En voyant qu’il n’y avait pas de tumulte dans le restaurant, il ne semblait pas qu’elle ait été kidnappée, mais…

« Um… Mlle Celesta a quitté le restaurant toute seule un peu plus tôt, » dit Kanon, ouvrant docilement la bouche en montrant la sortie de secours à l’arrière du restaurant.

Kojou et Yukina étaient restés bouche bée en voyant la sortie de secours encore entrouverte. Kojou et les autres ne l’avaient pas remarquée, et c’est apparemment la raison pour laquelle Kanon essayait désespérément de les en informer depuis un moment.

En tout cas, Celesta avait disparu. Elle était partie sans dire un mot à Kojou et aux autres.

« Cette… idiote ! Qu’est-ce qui lui passe par la tête ? »

Au moment où Kojou exprimait sa frustration, Yukina s’était mise à courir en direction de la sortie de secours.
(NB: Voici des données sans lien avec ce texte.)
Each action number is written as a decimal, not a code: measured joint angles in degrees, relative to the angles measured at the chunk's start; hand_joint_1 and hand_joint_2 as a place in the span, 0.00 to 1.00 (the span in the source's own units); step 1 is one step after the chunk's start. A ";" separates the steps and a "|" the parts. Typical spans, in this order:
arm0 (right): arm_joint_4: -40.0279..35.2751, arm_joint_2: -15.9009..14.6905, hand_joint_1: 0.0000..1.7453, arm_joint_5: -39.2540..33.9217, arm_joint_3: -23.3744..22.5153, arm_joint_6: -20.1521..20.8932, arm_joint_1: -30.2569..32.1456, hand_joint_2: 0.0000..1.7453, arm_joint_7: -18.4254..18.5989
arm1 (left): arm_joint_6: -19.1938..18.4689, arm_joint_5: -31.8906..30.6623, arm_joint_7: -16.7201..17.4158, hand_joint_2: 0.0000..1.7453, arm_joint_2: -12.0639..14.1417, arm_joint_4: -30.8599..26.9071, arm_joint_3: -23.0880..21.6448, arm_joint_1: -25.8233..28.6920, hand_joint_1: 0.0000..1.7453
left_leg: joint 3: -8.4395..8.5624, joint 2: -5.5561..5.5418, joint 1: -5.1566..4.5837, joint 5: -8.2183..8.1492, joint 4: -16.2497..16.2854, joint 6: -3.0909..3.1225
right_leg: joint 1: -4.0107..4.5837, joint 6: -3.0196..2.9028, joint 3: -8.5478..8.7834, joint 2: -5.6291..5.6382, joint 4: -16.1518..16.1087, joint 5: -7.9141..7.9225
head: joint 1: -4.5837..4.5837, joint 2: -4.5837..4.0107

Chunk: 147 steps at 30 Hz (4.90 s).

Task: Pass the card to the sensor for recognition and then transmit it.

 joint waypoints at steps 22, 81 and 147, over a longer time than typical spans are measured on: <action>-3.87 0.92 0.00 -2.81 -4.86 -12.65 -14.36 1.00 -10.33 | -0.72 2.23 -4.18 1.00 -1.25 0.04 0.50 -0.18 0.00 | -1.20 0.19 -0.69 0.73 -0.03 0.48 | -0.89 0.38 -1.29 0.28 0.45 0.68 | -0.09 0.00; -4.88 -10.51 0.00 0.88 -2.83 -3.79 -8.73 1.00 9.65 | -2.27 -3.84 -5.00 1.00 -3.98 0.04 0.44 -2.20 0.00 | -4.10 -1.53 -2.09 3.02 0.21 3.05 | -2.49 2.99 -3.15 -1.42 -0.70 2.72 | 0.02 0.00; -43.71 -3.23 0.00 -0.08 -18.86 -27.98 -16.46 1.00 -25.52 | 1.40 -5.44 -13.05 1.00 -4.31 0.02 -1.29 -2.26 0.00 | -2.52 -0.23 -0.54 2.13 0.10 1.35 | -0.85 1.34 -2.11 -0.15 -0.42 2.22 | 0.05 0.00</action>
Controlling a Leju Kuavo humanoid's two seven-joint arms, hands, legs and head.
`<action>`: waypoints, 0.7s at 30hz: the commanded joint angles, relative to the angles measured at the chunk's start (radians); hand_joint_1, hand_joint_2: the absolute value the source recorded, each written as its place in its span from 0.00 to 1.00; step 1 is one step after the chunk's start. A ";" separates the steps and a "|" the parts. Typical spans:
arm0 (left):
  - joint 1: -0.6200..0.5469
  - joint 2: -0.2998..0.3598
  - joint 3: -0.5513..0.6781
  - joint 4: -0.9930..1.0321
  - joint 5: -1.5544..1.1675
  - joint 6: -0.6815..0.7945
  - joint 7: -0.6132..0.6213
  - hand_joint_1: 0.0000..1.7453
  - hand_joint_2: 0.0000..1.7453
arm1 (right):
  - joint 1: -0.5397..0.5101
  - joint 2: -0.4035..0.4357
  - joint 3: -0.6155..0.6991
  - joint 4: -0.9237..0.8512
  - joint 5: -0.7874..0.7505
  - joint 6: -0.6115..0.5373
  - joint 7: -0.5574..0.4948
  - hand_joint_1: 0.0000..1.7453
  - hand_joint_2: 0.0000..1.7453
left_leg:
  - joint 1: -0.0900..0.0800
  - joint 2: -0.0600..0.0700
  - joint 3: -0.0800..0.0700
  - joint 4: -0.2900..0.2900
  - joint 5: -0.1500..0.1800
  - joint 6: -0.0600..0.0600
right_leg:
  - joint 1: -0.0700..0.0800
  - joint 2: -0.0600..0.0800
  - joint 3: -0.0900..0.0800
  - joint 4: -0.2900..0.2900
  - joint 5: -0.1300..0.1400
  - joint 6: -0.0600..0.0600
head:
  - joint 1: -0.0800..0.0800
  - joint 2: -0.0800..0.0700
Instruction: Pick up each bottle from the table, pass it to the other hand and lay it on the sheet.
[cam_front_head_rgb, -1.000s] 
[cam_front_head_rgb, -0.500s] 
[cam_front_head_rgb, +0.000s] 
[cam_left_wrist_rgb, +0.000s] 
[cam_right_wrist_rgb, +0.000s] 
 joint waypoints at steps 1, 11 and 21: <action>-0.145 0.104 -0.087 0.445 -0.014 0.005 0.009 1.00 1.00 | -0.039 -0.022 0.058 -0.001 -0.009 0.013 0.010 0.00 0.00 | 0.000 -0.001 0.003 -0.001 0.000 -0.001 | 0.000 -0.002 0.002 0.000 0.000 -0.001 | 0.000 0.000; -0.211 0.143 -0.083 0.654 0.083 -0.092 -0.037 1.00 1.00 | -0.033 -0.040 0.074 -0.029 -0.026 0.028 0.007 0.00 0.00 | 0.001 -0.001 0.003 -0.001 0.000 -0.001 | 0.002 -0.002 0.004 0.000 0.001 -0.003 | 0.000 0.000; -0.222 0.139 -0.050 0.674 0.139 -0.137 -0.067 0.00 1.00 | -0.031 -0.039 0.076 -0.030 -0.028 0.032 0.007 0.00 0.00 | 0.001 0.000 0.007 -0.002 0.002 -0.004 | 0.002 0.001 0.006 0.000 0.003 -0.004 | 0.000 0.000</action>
Visiblement inquiètes, Kanon et Astarte la regardèrent partir, le sens des responsabilités se lisant sur leurs visages.

 

+++

 

Descendant en courant les escaliers de secours, Kojou avant rejoint Yukina à l’entrée du centre commercial. Il avait également demandé l’aide de Kanon et des autres pour fouiller la boutique de lingerie et les toilettes des femmes. Cependant, pour l’instant, aucune nouvelle n’avait été donnée quant à la découverte de Celesta.

« Himeragi, l’as-tu trouvée ? »

Yukina, l’étui à guitare toujours sur le dos, secoua la tête en direction de Kojou. « Je suis désolée. J’aurais dû sur elle aussi lui jeter un sort de surveillance au cas où. »

« “Elle aussi”… Attends, ne me dis pas que tu as jeté ce sort sur moi !? »

Kojou prit une expression légèrement anxieuse en regardant tout son corps.

« Senpai, pour l’instant Celesta est plus importante que — . »

« Oui… tu as raison… »

Kojou acquiesça vaguement. Mais immédiatement après, il s’arrêta brusquement.

« Senpai ? »

Lorsque Yukina regarda par-dessus son épaule avec une expression interrogative, Kojou secoua doucement la tête.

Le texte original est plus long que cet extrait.